Les métaux de transition jouent un rôle primordial dans la fonction des protéines grâce à leurs propriétés particulières qui sont utilisées dans des processus catalytiques souvent inaccessibles pour des sites actifs qui ne renferment pas de métaux. Ainsi, les protéines dites à Radical SAM forment une superfamille de métalloenzymes qui utilisent un centre actif [4Fe-4S]
+ pour cliver la S-adénosyl-L-méthionine (SAM) afin de générer un radical 5′-désoxyadénosyl. Ce radical de haute énergie permet d’enrichir la panoplie de réactions chimiques possibles, conduisant à l’utilisation des enzymes à « Radical SAM » pour la biosynthèse de cofacteurs, la modification de peptides, ou encore la synthèse d’antibiotiques.
Du fait de leur potentiel, les métalloenzymes peuvent être considérées comme des outils biotechnologiques. Ainsi, des recherches sont menées dans le but de concevoir à terme de nouvelles métalloenzymes artificielles.

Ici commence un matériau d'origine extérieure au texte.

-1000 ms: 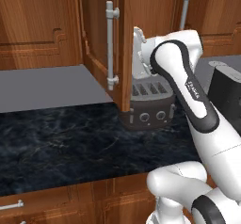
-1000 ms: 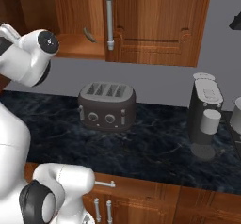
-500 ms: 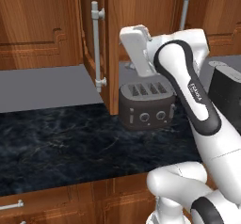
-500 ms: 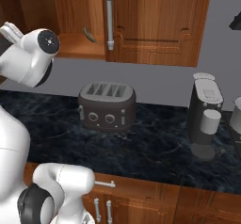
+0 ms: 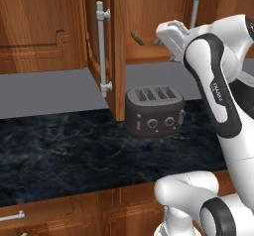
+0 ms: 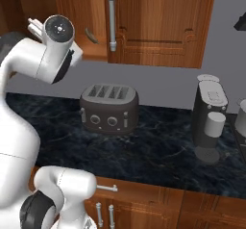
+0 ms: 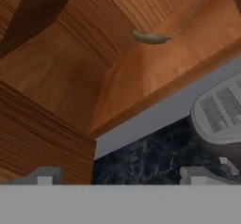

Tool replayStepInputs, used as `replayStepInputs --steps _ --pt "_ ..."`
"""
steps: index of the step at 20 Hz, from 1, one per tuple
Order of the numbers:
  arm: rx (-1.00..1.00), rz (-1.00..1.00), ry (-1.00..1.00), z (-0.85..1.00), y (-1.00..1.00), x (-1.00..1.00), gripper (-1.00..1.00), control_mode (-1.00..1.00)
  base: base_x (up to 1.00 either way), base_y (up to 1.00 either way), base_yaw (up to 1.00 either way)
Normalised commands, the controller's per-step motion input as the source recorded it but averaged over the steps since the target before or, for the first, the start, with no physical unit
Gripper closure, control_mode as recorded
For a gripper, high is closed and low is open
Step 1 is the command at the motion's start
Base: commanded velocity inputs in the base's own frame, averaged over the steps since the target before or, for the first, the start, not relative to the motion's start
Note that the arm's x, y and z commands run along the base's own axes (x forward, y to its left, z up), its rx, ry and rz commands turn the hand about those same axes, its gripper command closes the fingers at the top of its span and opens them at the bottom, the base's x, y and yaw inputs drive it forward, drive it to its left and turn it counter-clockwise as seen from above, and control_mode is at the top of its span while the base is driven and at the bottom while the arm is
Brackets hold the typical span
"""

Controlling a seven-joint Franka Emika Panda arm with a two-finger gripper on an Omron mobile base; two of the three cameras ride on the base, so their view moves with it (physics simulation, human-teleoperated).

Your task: Open the cabinet and move the ladle to the pot. Then close the cabinet.

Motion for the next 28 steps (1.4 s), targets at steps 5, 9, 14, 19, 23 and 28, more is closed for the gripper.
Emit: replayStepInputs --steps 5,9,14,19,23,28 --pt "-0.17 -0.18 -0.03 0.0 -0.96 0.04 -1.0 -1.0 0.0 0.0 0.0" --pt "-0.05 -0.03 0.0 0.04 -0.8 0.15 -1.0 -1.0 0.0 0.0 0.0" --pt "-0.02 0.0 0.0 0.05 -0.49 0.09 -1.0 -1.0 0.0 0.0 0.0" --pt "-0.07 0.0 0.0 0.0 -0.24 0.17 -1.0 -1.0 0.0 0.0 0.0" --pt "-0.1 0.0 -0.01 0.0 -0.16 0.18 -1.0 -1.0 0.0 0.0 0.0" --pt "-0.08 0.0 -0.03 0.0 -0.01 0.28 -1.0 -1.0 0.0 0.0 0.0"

Ces recherches portent en particulier sur la compréhension du mécanisme de contrôle par le squelette protéique des intermédiaires à haute énergie qui sont mis en jeu lors de la catalyse.
Les travaux menés par les chercheurs de l’Irig s’inscrivent dans ce contexte. Ces chercheurs ont étudié ThiH et NosL, deux protéines à radical SAM. Ces enzymes présentent une même structure primaire ainsi que des modes similaires de liaison avec leur substrat. La comparaison du mode de rupture de la liaison C-C du substrat permise par ces enzymes conduit à une meilleure compréhension des mécanismes mis en jeu. Ainsi, la structure cristalline de la protéine ThiH a montré un état de protonation inhabituel de son substrat, la L-tyrosine. Par ailleurs, la modélisation quantique des réactions a mis en évidence un
effet tunnel qui permet l’abaissement de la barrière d’activation de la réaction. Enfin, des changements structuraux subtils entre les deux enzymes affectent cette activation, conduisant à la différence de spécificité de la réaction et donc à des coupures de liaison C-C différentes.
Structure de la protéine ThiH et modèles des intermédiaires de réaction. Credit CEA
Effet tunnel : phénomène quantique qui ne peut s’expliquer par la mécanique classique et qui permet le franchissement par un objet quantique d’une barrière de potentiel même si son énergie est inférieure à l’énergie minimale requise pour franchir cette barrière.